INSTRUCTIONS FOR THE TASK: Among the lines of the records, please find those that contain the word "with" and copy them.

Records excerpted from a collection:
↓↓↓

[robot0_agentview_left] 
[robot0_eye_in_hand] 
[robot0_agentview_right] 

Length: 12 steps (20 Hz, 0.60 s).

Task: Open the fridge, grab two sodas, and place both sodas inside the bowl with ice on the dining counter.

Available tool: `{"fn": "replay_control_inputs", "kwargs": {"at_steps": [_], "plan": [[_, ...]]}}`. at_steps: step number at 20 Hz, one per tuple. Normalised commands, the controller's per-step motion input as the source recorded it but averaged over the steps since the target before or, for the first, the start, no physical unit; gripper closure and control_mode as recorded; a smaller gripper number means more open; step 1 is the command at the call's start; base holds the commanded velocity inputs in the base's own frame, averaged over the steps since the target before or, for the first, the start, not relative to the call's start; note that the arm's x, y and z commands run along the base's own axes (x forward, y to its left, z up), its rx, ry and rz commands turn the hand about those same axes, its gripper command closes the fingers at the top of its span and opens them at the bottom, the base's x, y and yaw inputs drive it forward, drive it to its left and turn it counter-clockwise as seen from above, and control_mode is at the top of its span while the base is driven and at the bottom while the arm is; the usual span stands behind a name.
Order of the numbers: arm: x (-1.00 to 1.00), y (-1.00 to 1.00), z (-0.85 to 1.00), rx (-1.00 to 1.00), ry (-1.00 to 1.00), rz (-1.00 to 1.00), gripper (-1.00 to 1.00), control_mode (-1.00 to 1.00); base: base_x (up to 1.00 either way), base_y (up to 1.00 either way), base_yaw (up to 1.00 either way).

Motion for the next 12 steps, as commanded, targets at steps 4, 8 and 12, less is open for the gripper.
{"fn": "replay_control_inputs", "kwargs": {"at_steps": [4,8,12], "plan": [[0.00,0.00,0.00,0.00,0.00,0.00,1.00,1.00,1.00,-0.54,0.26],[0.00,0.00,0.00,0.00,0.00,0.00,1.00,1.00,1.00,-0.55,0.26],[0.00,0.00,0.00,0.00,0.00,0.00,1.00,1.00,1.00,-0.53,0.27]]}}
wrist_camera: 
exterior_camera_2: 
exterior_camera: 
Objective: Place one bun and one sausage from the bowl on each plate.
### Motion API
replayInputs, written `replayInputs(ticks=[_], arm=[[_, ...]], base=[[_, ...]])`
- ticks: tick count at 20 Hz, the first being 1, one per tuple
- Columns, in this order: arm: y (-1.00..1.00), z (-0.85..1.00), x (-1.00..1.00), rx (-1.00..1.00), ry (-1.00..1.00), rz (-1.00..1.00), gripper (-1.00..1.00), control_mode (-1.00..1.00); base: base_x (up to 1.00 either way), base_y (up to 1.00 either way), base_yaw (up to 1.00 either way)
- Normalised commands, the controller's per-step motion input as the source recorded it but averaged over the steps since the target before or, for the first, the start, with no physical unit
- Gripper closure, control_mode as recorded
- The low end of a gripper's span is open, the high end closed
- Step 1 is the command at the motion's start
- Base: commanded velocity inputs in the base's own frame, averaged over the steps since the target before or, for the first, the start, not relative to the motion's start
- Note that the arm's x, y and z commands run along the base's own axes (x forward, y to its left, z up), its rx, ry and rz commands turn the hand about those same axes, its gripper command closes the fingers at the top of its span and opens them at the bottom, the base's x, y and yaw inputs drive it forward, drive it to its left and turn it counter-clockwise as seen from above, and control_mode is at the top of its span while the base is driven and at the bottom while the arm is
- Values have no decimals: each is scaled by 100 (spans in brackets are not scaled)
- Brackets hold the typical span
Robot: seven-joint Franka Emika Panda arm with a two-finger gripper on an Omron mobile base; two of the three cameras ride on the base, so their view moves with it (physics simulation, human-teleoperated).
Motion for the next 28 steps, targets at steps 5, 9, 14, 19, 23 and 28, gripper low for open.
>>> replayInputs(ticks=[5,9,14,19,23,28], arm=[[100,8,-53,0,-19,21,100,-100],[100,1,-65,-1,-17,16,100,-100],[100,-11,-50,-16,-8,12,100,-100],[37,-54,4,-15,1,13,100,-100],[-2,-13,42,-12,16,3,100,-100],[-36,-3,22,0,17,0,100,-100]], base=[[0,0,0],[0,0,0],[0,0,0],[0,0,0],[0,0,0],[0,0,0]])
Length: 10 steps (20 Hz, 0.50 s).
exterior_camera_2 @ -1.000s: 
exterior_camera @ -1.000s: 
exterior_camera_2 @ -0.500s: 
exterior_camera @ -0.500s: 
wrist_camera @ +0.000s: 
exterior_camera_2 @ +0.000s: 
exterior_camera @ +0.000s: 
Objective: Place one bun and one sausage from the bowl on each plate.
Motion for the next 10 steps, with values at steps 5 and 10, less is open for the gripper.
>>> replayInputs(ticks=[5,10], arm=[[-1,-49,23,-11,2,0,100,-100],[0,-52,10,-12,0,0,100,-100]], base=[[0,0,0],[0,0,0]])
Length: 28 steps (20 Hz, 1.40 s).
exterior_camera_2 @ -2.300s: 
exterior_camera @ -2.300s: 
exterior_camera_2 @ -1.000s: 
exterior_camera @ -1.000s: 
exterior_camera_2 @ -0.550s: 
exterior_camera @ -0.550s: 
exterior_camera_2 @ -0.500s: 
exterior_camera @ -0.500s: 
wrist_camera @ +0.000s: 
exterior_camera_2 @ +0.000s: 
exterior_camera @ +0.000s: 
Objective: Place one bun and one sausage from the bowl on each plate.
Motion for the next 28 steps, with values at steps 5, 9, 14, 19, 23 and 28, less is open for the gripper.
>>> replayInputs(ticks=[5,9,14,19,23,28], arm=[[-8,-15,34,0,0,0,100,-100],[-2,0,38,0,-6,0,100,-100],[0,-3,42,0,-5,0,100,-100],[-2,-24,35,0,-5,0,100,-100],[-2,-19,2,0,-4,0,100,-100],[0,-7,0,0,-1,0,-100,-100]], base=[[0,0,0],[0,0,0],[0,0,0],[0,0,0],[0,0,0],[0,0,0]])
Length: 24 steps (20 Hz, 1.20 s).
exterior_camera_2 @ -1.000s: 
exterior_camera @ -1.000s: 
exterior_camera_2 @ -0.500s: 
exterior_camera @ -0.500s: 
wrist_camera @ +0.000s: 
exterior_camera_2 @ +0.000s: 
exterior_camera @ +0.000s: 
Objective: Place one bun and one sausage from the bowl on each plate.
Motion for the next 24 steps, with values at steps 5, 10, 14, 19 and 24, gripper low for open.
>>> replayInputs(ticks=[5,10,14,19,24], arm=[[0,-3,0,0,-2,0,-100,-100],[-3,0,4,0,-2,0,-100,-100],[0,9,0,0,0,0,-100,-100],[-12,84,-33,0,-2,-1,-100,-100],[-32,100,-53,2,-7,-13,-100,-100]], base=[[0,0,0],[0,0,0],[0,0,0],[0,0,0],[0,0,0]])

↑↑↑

ANSWER SPACE:
Task: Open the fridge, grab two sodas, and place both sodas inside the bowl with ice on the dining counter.
- Normalised commands, the controller's per-step motion input as the source recorded it but averaged over the steps since the target before or, for the first, the start, with no physical unit
Robot: seven-joint Franka Emika Panda arm with a two-finger gripper on an Omron mobile base; two of the three cameras ride on the base, so their view moves with it (physics simulation, human-teleoperated).
Motion for the next 10 steps, with values at steps 5 and 10, less is open for the gripper.
Motion for the next 28 steps, with values at steps 5, 9, 14, 19, 23 and 28, less is open for the gripper.
Motion for the next 24 steps, with values at steps 5, 10, 14, 19 and 24, gripper low for open.

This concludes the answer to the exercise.